The visible canvas is composited from an offscreen willReadFrequently buffer. Only intShift new columns are painted per frame via getImageData/putImageData — no full redraws at 60 fps.


API

// Create
const { lfoId, widget } = createLFO(containerEl, {
  shape:   'sine',   // 'sine'|'triangle'|'saw'|'rsaw'|'square'|'random'|'smooth'
  rate:    1.0,      // Hz (0.01–10)
  depth:   1.0,      // 0–1
  phase:   0.0,      // 0–1 (0.5 = 180° offset)
  offset:  0.0,      // DC offset, -1–1
  bipolar: true,     // true = ±1 output, false = 0–1
  color:   '#00d4ff',
  label:   'LFO 1',
});

// Connect
const routeId = widget.connect(element, { depth: 0.5 });

// Disconnect
disconnect(routeId);

// Inspect
getRoutes();           // → RouteState[]
engine.getLFO(lfoId);  // → full LFO state object
engine.getAllRoutes();

LFO chain routes (programmatic)

// LFO 2 modulates LFO 1's rate at 40% depth
engine.addRoute(lfo2Id, 'lfo', lfo1Id, 'rate',  { depth: 0.4 });
engine.addRoute(lfo2Id, 'lfo', lfo1Id, 'depth', { depth: 0.3 });

File structure

lfocomp/
├── lfo-engine.js   Core: LFO state machine, tick loop, route graph
├── lfo-ui.js       DOM: canvas widget, ModIndicator badge, drag wire
├── lfo-comp.js     Public API: createLFO(), connect(), disconnect()
├── demo.html       Interactive demo — open after npm run serve
├── tests/          Unit tests (vitest, jsdom)

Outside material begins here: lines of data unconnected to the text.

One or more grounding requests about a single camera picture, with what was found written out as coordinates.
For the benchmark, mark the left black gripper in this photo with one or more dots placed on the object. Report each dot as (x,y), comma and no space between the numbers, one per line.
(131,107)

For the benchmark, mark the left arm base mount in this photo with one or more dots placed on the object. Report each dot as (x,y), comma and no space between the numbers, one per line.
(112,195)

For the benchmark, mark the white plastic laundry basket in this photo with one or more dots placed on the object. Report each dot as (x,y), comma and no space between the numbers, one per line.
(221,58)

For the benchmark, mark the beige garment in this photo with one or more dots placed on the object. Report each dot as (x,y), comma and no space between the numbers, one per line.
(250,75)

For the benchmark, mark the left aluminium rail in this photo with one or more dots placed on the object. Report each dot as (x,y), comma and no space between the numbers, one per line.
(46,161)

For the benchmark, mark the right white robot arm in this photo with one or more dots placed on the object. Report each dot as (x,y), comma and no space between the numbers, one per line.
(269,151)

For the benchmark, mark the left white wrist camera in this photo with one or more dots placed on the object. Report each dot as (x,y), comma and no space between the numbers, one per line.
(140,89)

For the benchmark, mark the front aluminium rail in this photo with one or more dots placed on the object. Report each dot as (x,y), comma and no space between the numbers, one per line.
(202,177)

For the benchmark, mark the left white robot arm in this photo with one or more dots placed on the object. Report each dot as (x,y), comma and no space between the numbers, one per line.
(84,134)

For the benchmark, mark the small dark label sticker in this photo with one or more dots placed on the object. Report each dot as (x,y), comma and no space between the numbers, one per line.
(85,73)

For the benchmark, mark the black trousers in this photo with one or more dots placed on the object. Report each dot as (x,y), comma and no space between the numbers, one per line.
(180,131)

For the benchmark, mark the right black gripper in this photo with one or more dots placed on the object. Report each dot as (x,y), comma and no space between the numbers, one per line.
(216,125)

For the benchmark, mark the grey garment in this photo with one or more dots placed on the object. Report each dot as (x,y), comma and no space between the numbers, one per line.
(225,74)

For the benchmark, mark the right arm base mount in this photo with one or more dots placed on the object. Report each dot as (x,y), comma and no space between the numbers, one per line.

The three files are fully independent of each other except in one direction: lfo-ui.js imports from lfo-engine.js, and lfo-comp.js imports from both. Nothing imports from the outside.


Running tests

npm test            # vitest run
npm run test:watch  # watch mode

91 tests across three files: engine.test.js (math, tick loop, route graph), widget.test.js (LFOWidget lifecycle, drag cancel, ModIndicator, stale-route pruning), and comp.test.js (public API factory, color cycling, connect/disconnect helpers).